From the material below, copy each line that holds the word "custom".
☆ ☆ ☆ ☆ ☆
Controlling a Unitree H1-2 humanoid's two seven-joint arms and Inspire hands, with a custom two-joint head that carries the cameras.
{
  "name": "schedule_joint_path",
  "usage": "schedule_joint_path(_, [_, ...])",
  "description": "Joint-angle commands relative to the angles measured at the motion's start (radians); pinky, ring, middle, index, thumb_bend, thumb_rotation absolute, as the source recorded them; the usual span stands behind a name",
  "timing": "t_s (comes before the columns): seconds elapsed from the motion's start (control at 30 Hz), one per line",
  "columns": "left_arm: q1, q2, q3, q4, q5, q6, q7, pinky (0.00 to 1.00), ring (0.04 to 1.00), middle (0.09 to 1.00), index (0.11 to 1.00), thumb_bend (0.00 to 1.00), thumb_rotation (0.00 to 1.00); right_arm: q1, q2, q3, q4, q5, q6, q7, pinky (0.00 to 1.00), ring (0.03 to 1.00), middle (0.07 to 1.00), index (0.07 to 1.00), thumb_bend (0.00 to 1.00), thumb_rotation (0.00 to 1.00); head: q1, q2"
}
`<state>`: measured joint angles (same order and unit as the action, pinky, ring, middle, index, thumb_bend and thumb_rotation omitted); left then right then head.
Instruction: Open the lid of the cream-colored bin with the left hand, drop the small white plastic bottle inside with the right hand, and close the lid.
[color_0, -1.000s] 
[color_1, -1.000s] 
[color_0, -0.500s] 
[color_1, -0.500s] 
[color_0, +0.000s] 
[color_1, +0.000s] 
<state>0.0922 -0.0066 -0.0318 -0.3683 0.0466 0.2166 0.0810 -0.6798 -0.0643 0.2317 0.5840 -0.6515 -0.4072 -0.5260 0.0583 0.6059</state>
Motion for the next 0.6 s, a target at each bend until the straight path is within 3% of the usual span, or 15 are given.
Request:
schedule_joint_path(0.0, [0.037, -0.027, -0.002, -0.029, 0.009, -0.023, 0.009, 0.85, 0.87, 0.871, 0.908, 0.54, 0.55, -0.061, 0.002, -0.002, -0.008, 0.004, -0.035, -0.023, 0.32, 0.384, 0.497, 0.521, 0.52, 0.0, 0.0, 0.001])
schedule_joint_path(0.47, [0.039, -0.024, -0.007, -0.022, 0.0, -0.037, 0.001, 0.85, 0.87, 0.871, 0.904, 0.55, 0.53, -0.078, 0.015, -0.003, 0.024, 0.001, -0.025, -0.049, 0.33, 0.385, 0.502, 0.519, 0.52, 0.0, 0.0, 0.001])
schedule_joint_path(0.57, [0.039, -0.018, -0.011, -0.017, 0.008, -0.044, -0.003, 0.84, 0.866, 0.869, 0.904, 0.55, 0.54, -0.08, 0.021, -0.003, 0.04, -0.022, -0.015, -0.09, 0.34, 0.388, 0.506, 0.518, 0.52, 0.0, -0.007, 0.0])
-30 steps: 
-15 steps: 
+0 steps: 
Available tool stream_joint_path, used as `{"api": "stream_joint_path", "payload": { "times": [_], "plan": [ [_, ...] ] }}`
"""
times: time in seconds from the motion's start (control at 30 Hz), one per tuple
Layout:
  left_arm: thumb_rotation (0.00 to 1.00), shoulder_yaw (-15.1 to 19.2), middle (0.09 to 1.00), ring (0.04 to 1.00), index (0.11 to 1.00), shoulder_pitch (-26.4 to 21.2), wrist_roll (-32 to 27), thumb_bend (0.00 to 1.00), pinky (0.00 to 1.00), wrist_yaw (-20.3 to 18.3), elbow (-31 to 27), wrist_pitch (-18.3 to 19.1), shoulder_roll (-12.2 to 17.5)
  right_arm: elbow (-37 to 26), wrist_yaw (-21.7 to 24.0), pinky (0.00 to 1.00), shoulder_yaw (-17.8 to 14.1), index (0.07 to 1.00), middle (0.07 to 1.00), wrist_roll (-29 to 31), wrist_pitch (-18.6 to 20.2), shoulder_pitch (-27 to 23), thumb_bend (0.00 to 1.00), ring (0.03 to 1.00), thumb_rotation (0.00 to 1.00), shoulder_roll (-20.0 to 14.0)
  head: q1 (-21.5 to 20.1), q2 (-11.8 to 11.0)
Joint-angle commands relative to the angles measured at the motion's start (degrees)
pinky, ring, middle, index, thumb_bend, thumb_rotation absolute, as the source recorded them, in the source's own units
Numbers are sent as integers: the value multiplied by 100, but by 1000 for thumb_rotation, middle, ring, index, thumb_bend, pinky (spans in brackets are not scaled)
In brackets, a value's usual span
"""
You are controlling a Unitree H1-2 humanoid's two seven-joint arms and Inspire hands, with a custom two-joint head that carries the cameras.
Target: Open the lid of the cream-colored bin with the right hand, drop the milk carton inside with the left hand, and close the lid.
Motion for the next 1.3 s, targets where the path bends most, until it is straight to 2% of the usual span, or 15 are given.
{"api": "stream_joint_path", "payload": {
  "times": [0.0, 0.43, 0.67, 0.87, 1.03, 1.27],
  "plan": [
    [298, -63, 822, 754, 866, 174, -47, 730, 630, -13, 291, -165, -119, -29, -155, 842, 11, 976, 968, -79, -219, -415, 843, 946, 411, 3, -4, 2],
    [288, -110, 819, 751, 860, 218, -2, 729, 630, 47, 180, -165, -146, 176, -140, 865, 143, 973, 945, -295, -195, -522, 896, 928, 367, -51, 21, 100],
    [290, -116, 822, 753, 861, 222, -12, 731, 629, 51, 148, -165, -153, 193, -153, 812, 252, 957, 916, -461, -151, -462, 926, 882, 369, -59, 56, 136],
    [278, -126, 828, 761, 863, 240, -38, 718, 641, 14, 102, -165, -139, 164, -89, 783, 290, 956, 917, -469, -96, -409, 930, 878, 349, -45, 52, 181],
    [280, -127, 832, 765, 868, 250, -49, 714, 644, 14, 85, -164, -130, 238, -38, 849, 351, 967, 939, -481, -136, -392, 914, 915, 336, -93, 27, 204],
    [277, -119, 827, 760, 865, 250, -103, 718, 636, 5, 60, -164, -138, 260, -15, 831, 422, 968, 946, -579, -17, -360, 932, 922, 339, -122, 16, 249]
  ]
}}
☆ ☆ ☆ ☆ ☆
Written solution >>
Controlling a Unitree H1-2 humanoid's two seven-joint arms and Inspire hands, with a custom two-joint head that carries the cameras.
You are controlling a Unitree H1-2 humanoid's two seven-joint arms and Inspire hands, with a custom two-joint head that carries the cameras.

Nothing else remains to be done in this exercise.